Qian Li wrote:
On Thu, Nov 27, 2014 at 4:51 AM, Michael Ströder michael@stroeder.com wrote:
Qian Li wrote:
On Wed, Nov 26, 2014 at 5:30 PM, Michael Ströder michael@stroeder.com wrote:
Qian Li wrote:
Recently, I tried to write a ldap client to do ldap search
asynchronously,
but failed to perform search operation after a successful async sasl (digest-md5) bind.
What's your use-case for having async bind operation?
Note that the bind operation is somewhat special because it establishs a security context/association.
The ldap client is a daemon which accepts arbitrary request from outside
What kind of requests?
There are IPCs from other processes and the ldap client is only single thread.
I did something very similar recently.
I don't know what's your exact use-case. But if you're cautious about performance you should open a connection pool of persistent connections and always bind *once* during connection lifetime.
Yes, persistent connections pool is another solution.
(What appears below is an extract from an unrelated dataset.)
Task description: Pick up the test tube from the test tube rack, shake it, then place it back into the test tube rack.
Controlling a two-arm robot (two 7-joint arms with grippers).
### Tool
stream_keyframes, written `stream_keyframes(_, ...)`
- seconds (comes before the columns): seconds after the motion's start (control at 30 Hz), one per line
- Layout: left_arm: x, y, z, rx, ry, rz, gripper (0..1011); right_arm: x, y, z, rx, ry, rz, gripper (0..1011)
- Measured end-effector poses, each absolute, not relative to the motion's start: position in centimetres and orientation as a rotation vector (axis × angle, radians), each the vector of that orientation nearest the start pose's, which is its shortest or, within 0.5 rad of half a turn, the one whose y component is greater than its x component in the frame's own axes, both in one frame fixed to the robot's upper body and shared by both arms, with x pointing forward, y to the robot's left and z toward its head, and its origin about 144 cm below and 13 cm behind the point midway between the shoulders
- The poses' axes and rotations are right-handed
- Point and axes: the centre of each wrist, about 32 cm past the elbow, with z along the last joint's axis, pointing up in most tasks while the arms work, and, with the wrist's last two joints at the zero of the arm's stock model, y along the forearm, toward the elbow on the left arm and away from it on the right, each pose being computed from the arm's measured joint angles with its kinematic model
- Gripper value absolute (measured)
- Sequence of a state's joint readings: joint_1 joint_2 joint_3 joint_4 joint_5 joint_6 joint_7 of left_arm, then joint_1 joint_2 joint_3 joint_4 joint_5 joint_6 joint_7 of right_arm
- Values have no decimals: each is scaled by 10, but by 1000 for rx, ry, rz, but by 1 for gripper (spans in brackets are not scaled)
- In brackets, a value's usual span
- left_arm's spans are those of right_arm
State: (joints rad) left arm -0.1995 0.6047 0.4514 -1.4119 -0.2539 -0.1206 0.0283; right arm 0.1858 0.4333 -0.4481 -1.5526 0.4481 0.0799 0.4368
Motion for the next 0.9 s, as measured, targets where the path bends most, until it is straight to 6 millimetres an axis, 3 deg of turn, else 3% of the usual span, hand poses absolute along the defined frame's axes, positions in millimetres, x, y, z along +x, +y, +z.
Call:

The search operation works in both async simple bind and sync SASL/DIGEST-MD5 bind, but doesn't work in async SASL/DIGEST-MD5 bind. This confuses me...
You have to wait for the SASL bind to complete *before* sending the subsequent search operation anyway => persistent connections are *the* solution.
In my case such a simple local demon served 300+ requests/second with the LDAP server with debug log and the demon running on the same old laptop. One request to the demon sends three synchronous LDAP requests.
Ciao, Michael.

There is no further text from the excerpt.